*Task to carry out*:
Please copy out each line of the listing that contains the word "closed".

Input data: Begin

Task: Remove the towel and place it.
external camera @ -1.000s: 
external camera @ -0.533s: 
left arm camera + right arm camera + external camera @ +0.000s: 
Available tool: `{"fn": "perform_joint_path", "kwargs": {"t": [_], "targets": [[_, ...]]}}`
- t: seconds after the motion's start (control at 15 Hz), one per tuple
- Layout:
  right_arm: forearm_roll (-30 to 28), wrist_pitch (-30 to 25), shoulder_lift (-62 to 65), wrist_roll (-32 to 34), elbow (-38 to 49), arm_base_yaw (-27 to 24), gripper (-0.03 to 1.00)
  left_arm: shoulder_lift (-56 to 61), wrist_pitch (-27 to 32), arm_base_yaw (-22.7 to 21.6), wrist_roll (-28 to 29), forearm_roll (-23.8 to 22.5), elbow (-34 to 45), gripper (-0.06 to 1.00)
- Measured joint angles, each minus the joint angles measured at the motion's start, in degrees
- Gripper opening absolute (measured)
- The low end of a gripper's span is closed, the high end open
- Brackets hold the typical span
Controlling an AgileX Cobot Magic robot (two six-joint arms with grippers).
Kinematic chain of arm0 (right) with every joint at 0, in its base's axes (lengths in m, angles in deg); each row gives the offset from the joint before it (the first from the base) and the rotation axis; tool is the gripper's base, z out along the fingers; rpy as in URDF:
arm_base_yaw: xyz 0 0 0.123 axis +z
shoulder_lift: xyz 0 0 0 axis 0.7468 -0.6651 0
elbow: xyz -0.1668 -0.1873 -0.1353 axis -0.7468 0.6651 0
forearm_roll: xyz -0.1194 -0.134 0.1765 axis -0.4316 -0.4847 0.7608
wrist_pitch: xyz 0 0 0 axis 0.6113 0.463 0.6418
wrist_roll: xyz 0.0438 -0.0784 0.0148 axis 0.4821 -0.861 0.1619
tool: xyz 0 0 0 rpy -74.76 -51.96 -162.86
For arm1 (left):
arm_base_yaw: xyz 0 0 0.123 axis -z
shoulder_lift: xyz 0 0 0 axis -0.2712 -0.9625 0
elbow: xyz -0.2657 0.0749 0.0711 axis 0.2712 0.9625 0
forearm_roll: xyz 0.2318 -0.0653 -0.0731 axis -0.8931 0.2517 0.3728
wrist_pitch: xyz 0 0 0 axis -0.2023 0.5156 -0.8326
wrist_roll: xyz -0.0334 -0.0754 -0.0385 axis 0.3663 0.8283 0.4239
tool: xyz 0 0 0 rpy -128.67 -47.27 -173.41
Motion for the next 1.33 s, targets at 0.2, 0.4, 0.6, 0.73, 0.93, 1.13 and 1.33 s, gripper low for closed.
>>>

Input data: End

*Written response*:
- The low end of a gripper's span is closed, the high end open
Motion for the next 1.33 s, targets at 0.2, 0.4, 0.6, 0.73, 0.93, 1.13 and 1.33 s, gripper low for closed.

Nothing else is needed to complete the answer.